◆ WHAT TO WORK ON: Write out the entries below once more, exactly.

◆ TASK INPUTS:
══════════
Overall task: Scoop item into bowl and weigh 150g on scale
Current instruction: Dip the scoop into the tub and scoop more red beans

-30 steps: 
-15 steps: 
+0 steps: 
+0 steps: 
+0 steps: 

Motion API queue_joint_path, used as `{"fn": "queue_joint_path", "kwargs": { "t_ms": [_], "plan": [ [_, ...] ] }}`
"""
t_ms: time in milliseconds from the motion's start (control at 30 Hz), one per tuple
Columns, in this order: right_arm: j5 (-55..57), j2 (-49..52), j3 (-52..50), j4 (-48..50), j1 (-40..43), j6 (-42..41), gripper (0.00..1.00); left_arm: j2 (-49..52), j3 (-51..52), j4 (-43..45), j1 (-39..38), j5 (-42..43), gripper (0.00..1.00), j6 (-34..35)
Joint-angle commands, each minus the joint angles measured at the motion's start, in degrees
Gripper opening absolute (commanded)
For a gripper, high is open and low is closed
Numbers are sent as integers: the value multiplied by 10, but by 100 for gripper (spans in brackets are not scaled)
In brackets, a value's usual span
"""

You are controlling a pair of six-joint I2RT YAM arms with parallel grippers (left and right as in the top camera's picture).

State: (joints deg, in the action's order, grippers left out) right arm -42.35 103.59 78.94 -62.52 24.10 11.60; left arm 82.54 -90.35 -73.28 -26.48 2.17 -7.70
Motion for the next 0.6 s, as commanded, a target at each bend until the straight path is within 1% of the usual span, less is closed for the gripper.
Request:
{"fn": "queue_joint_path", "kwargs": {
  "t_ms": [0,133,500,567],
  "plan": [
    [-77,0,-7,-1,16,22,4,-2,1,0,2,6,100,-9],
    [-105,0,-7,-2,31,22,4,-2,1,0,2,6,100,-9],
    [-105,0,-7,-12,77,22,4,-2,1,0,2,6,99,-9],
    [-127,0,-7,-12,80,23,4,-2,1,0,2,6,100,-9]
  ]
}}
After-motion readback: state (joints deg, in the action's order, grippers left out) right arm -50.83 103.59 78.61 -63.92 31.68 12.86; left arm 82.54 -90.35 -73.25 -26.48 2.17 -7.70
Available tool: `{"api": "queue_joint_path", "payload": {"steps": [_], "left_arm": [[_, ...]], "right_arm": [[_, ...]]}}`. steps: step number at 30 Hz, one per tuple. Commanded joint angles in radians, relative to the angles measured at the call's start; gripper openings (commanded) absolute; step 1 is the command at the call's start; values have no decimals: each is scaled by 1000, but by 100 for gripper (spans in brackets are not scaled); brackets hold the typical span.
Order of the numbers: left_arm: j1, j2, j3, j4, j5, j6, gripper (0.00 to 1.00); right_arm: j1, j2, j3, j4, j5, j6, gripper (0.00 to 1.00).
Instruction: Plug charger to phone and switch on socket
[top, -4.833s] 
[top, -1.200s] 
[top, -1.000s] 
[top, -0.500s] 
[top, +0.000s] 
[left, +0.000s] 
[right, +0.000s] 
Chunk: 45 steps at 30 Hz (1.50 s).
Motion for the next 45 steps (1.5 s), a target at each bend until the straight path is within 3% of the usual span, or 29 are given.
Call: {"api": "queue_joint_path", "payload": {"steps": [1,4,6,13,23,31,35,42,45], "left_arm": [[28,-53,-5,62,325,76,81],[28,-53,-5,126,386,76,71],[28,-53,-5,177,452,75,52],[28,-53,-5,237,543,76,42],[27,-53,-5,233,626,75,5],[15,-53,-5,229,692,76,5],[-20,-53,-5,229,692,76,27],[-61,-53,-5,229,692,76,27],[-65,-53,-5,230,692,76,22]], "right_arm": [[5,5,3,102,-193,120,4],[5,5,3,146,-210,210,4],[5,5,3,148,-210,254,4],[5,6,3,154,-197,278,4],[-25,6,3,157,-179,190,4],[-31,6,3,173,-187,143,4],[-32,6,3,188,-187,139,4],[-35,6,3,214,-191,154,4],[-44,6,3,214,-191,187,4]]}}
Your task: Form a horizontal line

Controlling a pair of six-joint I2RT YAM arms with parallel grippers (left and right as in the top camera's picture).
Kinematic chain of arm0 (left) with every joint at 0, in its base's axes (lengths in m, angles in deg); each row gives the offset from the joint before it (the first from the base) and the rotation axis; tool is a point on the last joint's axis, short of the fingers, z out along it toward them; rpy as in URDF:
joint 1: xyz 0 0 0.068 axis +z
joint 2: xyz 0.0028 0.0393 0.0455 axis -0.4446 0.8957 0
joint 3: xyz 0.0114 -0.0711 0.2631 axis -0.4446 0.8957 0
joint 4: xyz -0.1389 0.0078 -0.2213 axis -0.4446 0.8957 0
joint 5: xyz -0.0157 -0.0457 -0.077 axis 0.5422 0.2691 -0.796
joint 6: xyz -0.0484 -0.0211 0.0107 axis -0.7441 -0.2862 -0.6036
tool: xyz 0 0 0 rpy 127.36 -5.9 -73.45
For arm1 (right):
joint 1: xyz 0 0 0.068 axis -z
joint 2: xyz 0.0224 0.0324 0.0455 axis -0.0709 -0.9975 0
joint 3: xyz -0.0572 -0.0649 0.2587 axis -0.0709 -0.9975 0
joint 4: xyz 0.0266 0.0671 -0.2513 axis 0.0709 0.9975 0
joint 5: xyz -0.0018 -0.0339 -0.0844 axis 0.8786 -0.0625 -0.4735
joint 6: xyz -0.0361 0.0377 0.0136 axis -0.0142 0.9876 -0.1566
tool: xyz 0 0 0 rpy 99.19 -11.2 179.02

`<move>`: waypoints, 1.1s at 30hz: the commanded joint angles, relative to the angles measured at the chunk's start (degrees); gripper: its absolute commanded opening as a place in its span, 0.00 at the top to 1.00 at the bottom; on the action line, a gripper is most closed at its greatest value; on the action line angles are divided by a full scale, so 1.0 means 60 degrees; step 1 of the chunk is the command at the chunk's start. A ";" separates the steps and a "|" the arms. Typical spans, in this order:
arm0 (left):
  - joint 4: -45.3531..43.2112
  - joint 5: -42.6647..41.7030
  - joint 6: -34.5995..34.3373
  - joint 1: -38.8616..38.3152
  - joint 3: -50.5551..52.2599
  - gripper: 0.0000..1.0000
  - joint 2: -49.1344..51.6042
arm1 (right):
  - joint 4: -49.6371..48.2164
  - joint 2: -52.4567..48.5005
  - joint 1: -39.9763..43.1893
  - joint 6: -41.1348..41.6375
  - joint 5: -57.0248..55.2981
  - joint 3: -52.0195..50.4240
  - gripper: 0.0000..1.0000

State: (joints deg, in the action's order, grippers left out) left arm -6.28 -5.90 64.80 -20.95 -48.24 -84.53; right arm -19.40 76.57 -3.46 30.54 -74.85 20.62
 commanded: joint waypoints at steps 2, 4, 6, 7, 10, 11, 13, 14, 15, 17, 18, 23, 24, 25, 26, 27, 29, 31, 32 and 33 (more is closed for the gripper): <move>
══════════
◆ RESPONSE TO THIS TASK:
Overall task: Scoop item into bowl and weigh 150g on scale
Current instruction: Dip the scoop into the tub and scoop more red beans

-30 steps: 
-15 steps: 
+0 steps: 
+0 steps: 
+0 steps: 

Motion API queue_joint_path, used as `{"fn": "queue_joint_path", "kwargs": { "t_ms": [_], "plan": [ [_, ...] ] }}`
"""
t_ms: time in milliseconds from the motion's start (control at 30 Hz), one per tuple
Columns, in this order: right_arm: j5 (-55..57), j2 (-49..52), j3 (-52..50), j4 (-48..50), j1 (-40..43), j6 (-42..41), gripper (0.00..1.00); left_arm: j2 (-49..52), j3 (-51..52), j4 (-43..45), j1 (-39..38), j5 (-42..43), gripper (0.00..1.00), j6 (-34..35)
Joint-angle commands, each minus the joint angles measured at the motion's start, in degrees
Gripper opening absolute (commanded)
For a gripper, high is open and low is closed
Numbers are sent as integers: the value multiplied by 10, but by 100 for gripper (spans in brackets are not scaled)
In brackets, a value's usual span
"""

You are controlling a pair of six-joint I2RT YAM arms with parallel grippers (left and right as in the top camera's picture).

State: (joints deg, in the action's order, grippers left out) right arm -42.35 103.59 78.94 -62.52 24.10 11.60; left arm 82.54 -90.35 -73.28 -26.48 2.17 -7.70
Motion for the next 0.6 s, as commanded, a target at each bend until the straight path is within 1% of the usual span, less is closed for the gripper.
Request:
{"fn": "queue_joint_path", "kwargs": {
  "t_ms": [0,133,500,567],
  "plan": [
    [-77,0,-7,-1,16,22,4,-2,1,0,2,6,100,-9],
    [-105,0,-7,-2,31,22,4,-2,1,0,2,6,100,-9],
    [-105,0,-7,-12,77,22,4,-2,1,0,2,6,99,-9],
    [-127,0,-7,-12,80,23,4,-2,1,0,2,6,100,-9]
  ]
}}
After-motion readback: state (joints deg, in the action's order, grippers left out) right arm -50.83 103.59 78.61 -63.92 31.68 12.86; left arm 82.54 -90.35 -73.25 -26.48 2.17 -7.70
Available tool: `{"api": "queue_joint_path", "payload": {"steps": [_], "left_arm": [[_, ...]], "right_arm": [[_, ...]]}}`. steps: step number at 30 Hz, one per tuple. Commanded joint angles in radians, relative to the angles measured at the call's start; gripper openings (commanded) absolute; step 1 is the command at the call's start; values have no decimals: each is scaled by 1000, but by 100 for gripper (spans in brackets are not scaled); brackets hold the typical span.
Order of the numbers: left_arm: j1, j2, j3, j4, j5, j6, gripper (0.00 to 1.00); right_arm: j1, j2, j3, j4, j5, j6, gripper (0.00 to 1.00).
Instruction: Plug charger to phone and switch on socket
[top, -4.833s] 
[top, -1.200s] 
[top, -1.000s] 
[top, -0.500s] 
[top, +0.000s] 
[left, +0.000s] 
[right, +0.000s] 
Chunk: 45 steps at 30 Hz (1.50 s).
Motion for the next 45 steps (1.5 s), a target at each bend until the straight path is within 3% of the usual span, or 29 are given.
Call: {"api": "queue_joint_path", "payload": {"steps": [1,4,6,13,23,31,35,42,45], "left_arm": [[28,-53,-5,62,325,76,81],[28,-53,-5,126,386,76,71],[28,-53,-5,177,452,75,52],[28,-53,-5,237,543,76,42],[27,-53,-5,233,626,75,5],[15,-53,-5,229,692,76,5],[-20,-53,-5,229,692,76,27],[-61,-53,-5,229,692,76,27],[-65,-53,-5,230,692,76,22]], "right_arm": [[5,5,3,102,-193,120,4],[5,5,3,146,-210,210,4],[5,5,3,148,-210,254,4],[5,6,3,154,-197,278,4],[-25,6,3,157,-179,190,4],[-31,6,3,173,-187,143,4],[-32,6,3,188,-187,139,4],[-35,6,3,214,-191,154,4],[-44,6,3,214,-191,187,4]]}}
Your task: Form a horizontal line

Controlling a pair of six-joint I2RT YAM arms with parallel grippers (left and right as in the top camera's picture).
Kinematic chain of arm0 (left) with every joint at 0, in its base's axes (lengths in m, angles in deg); each row gives the offset from the joint before it (the first from the base) and the rotation axis; tool is a point on the last joint's axis, short of the fingers, z out along it toward them; rpy as in URDF:
joint 1: xyz 0 0 0.068 axis +z
joint 2: xyz 0.0028 0.0393 0.0455 axis -0.4446 0.8957 0
joint 3: xyz 0.0114 -0.0711 0.2631 axis -0.4446 0.8957 0
joint 4: xyz -0.1389 0.0078 -0.2213 axis -0.4446 0.8957 0
joint 5: xyz -0.0157 -0.0457 -0.077 axis 0.5422 0.2691 -0.796
joint 6: xyz -0.0484 -0.0211 0.0107 axis -0.7441 -0.2862 -0.6036
tool: xyz 0 0 0 rpy 127.36 -5.9 -73.45
For arm1 (right):
joint 1: xyz 0 0 0.068 axis -z
joint 2: xyz 0.0224 0.0324 0.0455 axis -0.0709 -0.9975 0
joint 3: xyz -0.0572 -0.0649 0.2587 axis -0.0709 -0.9975 0
joint 4: xyz 0.0266 0.0671 -0.2513 axis 0.0709 0.9975 0
joint 5: xyz -0.0018 -0.0339 -0.0844 axis 0.8786 -0.0625 -0.4735
joint 6: xyz -0.0361 0.0377 0.0136 axis -0.0142 0.9876 -0.1566
tool: xyz 0 0 0 rpy 99.19 -11.2 179.02

`<move>`: waypoints, 1.1s at 30hz: the commanded joint angles, relative to the angles measured at the chunk's start (degrees); gripper: its absolute commanded opening as a place in its span, 0.00 at the top to 1.00 at the bottom; on the action line, a gripper is most closed at its greatest value; on the action line angles are divided by a full scale, so 1.0 means 60 degrees; step 1 of the chunk is the command at the chunk's start. A ";" separates the steps and a "|" the arms. Typical spans, in this order:
arm0 (left):
  - joint 4: -45.3531..43.2112
  - joint 5: -42.6647..41.7030
  - joint 6: -34.5995..34.3373
  - joint 1: -38.8616..38.3152
  - joint 3: -50.5551..52.2599
  - gripper: 0.0000..1.0000
  - joint 2: -49.1344..51.6042
arm1 (right):
  - joint 4: -49.6371..48.2164
  - joint 2: -52.4567..48.5005
  - joint 1: -39.9763..43.1893
  - joint 6: -41.1348..41.6375
  - joint 5: -57.0248..55.2981
  - joint 3: -52.0195..50.4240
  - gripper: 0.0000..1.0000

State: (joints deg, in the action's order, grippers left out) left arm -6.28 -5.90 64.80 -20.95 -48.24 -84.53; right arm -19.40 76.57 -3.46 30.54 -74.85 20.62
 commanded: joint waypoints at steps 2, 4, 6, 7, 10, 11, 13, 14, 15, 17, 18, 23, 24, 25, 26, 27, 29, 31, 32 and 33 (more is closed for the gripper): <move>

Nothing further remains to be added to the answer.